We started out penniless. Nick Boyd and I were waiters at the Great American Disaster on Beauchamp Place, in London.

Nick had the stupid idea to try to circumnavigate the world leaving London, sans money. He asked me to join him, and I was stupid enough to say yes. Highlights of the trip included eating garbage in Paris, packing fish in Venice and working our passage on ships (to name just a few). 187 days, 17 hours and 45 minutes later, we earned the Guinness World Record for circumnavigating the world starting with no money or provisions. We set off from our “local,” the former Lowndes Arms, off Belgrave Square. This is us pictured on the cover of The New Zealand Herald, February 28, 1975, having completed a voyage to the Antipodes Islands (the opposite point on the globe from London), 400 miles off the coast of south New Zealand. Few people on earth have ever been there, and if you had you would understand why.

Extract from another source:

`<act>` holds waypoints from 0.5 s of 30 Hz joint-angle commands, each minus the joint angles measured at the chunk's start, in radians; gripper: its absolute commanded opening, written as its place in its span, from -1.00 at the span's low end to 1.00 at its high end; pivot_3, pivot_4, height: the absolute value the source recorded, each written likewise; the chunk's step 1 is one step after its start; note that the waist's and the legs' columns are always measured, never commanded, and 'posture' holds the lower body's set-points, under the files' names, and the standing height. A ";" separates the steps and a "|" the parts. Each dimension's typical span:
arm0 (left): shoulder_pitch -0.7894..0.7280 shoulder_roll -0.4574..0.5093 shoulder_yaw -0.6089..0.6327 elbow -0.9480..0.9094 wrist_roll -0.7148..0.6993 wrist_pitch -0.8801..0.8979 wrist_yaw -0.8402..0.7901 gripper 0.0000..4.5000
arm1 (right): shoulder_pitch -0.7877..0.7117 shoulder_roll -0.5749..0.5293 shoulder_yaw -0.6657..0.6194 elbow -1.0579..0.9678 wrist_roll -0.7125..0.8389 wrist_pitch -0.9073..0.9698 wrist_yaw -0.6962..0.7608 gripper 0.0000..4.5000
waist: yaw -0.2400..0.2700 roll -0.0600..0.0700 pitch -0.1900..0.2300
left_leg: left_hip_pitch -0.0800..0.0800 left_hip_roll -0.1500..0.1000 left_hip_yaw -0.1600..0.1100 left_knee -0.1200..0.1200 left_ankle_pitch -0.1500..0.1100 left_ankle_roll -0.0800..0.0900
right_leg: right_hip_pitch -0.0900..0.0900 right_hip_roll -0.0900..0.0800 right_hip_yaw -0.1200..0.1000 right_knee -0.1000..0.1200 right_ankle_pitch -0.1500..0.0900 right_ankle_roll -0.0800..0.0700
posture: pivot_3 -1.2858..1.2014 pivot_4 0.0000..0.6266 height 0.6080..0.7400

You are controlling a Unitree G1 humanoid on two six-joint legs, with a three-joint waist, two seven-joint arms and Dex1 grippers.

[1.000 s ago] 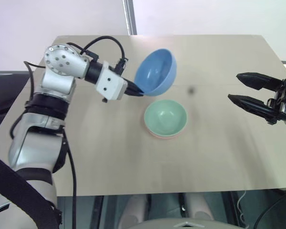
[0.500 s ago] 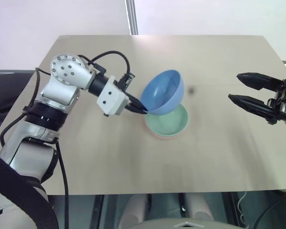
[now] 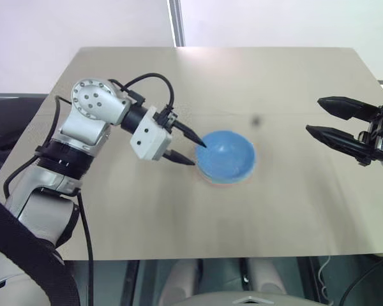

London  >  Ramsgate  >  Calais  >  Paris (Les Halles   Rungis   Girondis)  >  Auxerre   >  Grenoble  >  Cessana  >  Turino  >  Milano  >  Verona  >  Mestre (Venizia)  > Chioggia  >  Padova  >  Bologna  >  Brindisi  >  Corfu  >  Patrus  >  Athens  >  Istanbul  >  Kizicahamam  >  Ankara  >  Togas  >  Sivas  >  Erzurum  >  Nazik  > Tehran  >  Koramshah  >  Tigris River  >  Kuwait City  >  Persian Gulf  >  Gulf of Oman  >  Arabian Sea  >  Laccadive Sea  >  Bay of Bengal  >  Andaman Sea (via Singapore)  >  South China Sea  >  East China Sea  >  Kashima  >  Yokohama  >  Tokyo  >  Philippine Sea  >  Pacific Ocean  >  Auckland  >  Mt. Cook  > Queenstown  >  Lumsden  >  Gore  >  Dunedin  >  Port Chalmers  >  The Roaring Forties  >  The Antipodes  >  Port  >  Chalmers  >  Dunedin  >  Christchurch  > Pacific Ocean  >  Champericio  >  The Panama Canal  >  Christobol  >  Rotterdam  >  London

Chipping and painting, forty feet up without a safety harness on the German ship, Baadanstein.

Front page of The New Zealand Herald, February 28, 1975.